![]() |
|
|
|
|
![]() |
|
LinkBack | Thread Tools | Display Modes |
#1
|
|||
|
|||
repaint: over old paint or bare metal ? single stage or base/clear ?
Hi all,
this is for my W111 Coupe. It is a daily driver and is non metallic maroon. It had an older single stage respray 10 to 15 years ago. Paint is faded but is holding well. It is still very nice when I buff it but it does not stay shiny very long. I want to repaint the car because I have a few rust spots and dings I need to repair. I don't want a show quality finish as I would like the paint work to blend with the nice patina of the interior. I would like the car to look like a nice 3 to 5 years old used car when I'm done, not like a car coming out of the factory with a used interior. In short, I would like the paint to have some "patina" as well. I've read and asked around and some say I need to go back to bare metal to do a quality job, some say I can respray over the old paint if it's holding welll. It will save some work and potentially some problems due to flash rust. They say nothing holds better than original factory paint so no need to remove it. Just use a good sealer first to avoid chemical reactions. I'm tempted to go that way over the bare metal option. I also read that single stage paint looks more like the original finish and is easier to touch up in case I get some dings. But the paint is a bit more difficult to buff and maintain over time. Base coat / clear coat has a better shine and is easier to maintain. I'm tempted to go single stage as it sounds to me the look will be closer to original and it may be easier to obtain some patina than wiith bc/cc. Thanks all in advance for advice and for sharing experience! |
#2
|
|||
|
|||
Any paint you lay down will only be as good as the paint or "surprises" underneath. I recommend getting the car soda blasted. Soda blasting won't harm rubber or glass, and leaves a slight coating behind that helps prevent flash rust. Wash the car down before painting, of course. Ask your soda blast person what they recommend.
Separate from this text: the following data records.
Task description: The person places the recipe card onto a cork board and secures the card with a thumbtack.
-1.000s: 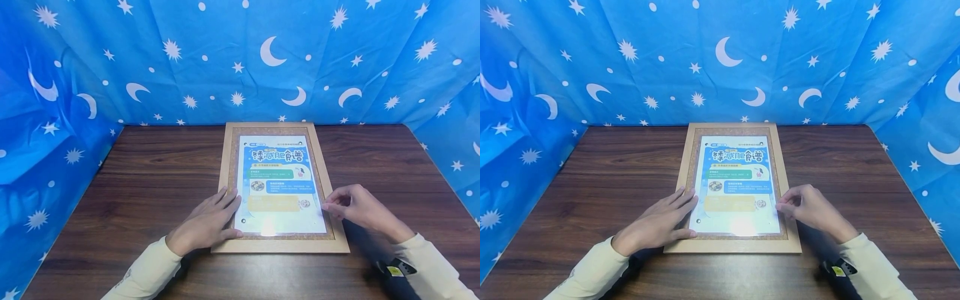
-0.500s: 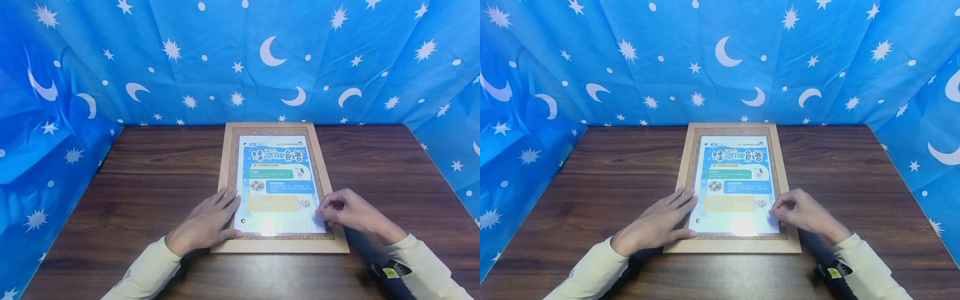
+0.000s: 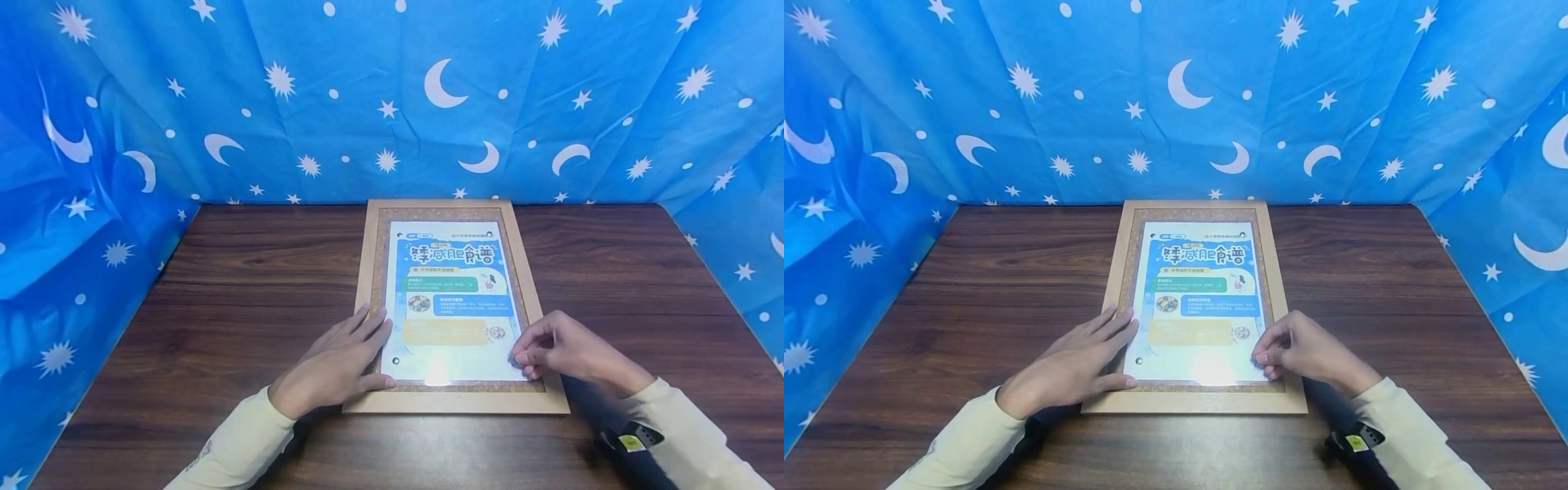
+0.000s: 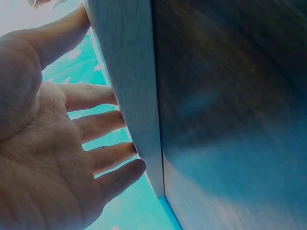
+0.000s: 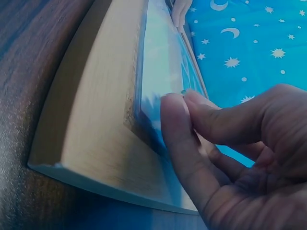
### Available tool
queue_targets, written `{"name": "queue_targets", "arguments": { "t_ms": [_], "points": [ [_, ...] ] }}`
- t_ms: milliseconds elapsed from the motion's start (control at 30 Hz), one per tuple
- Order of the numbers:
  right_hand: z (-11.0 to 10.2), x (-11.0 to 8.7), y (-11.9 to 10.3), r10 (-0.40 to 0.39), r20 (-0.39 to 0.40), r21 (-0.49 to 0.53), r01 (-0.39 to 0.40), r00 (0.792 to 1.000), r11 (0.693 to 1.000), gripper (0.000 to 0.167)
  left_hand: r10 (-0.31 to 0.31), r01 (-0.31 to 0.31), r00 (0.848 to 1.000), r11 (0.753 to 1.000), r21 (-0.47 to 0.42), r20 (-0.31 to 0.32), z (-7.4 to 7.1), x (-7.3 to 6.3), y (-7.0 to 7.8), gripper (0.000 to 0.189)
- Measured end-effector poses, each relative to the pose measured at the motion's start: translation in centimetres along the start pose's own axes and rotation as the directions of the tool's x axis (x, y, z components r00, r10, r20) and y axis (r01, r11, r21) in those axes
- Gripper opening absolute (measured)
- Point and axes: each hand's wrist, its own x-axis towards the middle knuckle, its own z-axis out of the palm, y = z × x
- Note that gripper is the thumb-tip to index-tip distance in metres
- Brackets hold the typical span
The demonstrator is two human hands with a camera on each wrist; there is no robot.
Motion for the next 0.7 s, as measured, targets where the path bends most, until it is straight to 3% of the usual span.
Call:
{"name": "queue_targets", "arguments": {
  "t_ms": [300,700],
  "points": [
    [0.3,0.6,0.0,0.001,0.034,-0.095,0.002,0.999,0.995,0.008,-0.006,0.006,1.000,1.000,0.010,-0.001,0.0,0.1,-0.1,0.085],
    [0.8,1.8,-1.5,0.133,0.018,-0.279,-0.122,0.991,0.952,0.016,0.001,-0.001,1.000,1.000,0.007,-0.006,0.2,0.0,-0.2,0.084]
  ]
}}
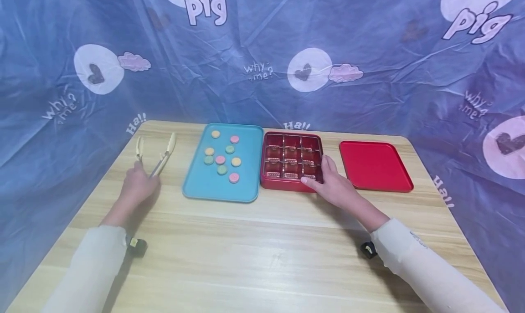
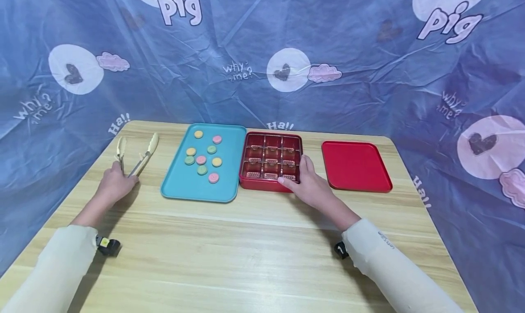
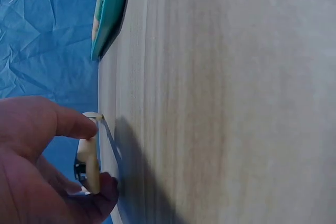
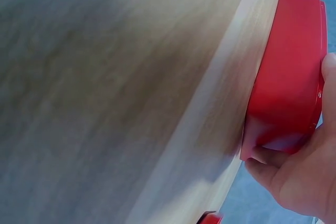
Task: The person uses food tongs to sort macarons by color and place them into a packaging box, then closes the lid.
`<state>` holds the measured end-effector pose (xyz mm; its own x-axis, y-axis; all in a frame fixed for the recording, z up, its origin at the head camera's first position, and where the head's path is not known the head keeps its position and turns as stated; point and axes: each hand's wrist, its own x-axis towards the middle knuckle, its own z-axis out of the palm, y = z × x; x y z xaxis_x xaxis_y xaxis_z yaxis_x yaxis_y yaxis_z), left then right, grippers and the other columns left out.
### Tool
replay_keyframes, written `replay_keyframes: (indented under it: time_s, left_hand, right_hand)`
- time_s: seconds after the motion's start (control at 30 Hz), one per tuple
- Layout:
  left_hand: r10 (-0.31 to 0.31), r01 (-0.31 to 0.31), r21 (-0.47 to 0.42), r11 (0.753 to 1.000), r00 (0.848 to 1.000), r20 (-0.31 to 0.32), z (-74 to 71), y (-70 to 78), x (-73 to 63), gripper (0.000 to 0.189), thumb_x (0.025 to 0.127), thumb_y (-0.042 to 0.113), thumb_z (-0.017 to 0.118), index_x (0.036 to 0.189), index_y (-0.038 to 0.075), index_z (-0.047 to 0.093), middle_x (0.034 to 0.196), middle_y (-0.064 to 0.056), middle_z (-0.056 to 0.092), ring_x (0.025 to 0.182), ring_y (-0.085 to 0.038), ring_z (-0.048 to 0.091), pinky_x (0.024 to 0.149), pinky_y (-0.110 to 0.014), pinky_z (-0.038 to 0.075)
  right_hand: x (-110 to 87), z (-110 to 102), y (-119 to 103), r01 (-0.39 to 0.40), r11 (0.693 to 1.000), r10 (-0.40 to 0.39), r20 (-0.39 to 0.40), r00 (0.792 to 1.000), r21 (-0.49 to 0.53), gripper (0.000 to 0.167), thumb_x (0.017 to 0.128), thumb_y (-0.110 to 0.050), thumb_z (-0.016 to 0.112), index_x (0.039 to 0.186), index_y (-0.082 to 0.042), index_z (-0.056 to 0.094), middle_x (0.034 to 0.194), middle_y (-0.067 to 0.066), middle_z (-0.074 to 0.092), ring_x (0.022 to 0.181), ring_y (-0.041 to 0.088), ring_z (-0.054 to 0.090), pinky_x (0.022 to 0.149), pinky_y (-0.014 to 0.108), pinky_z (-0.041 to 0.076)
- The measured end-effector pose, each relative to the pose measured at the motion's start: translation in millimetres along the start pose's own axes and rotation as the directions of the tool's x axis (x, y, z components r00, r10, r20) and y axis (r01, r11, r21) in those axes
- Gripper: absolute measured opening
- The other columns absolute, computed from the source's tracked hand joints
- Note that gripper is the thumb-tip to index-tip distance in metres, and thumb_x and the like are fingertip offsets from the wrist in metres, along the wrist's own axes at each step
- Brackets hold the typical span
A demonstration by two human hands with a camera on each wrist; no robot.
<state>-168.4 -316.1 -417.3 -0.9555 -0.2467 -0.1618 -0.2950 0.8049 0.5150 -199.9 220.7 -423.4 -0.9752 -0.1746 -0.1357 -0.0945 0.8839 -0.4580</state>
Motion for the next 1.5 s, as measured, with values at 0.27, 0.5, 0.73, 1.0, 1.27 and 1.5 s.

Then, follow up with a coat of 'Slick Sand' or similar high build polyester primer/ sealer/ filler. Sand the surface roughness down a bit, spray your guide coat, and sand/ refill as necessary. Follow up with 3-4 coats of single stage. I have an HVLP turbine setup, and I love it. Let it dry, then color sand with 1500, 2000, then 3000, sanding done wet (with water). Then buff to a shine with heavy cut, medium cut, swirl remover, then glaze. I know you say you don't want a "showroom" paint job, but unless you do it this way, you may as well just take it to Maaco and let the goons do it.
__________________
1968 230S Automatic, Elfenbein 1975 O309D Executive Westfalia Camper Bus, Blau/ Weiss 1972 280SEL 4,5 Dunkelrot 1966 VW Type 34 "Grosser" Karmann-Ghia 1963 VW 1500 Variant Pearlweiss 1969 VW Variant Automatic, Perugruen 1971 VW Squareback Automatic, Clementine Orange 2001 E320 4Matic Wagon- Our belated welcome to the 21st century! Polar White 1973 280SEL 4,5 Sliding Roof "The Bomb", Dunkelblau. |
#3
|
||||
|
||||
When I am doing a driver quality repaint I always want to retain the old paint wherever possible. I expect people going for concours quality want bare metal to start with.
__________________
[SIGPIC] Diesel loving autocrossing grandpa Architect. 08 Dodge 3/4 ton with Cummins & six speed; I have had about 35 benzes. I have a 39 Studebaker Coupe Express pickup in which I have had installed a 617 turbo and a five speed manual. ![]() ..I also have a 427 Cobra replica with an aluminum chassis. |
#4
|
||||
|
||||
From my personal experience, a lot depends on the painter as well. Back to metal is great, if possible, but I have one car where the "professional" painter waited too long and moisture and rust got apparently on the bare metal before they got to painting it. Of course, you only find out years later... I would sand it down to bare metal if I suspected heavy bondo and or rust that needed to be repaired. On any part that looks straight and clean, I would keep the layers intact.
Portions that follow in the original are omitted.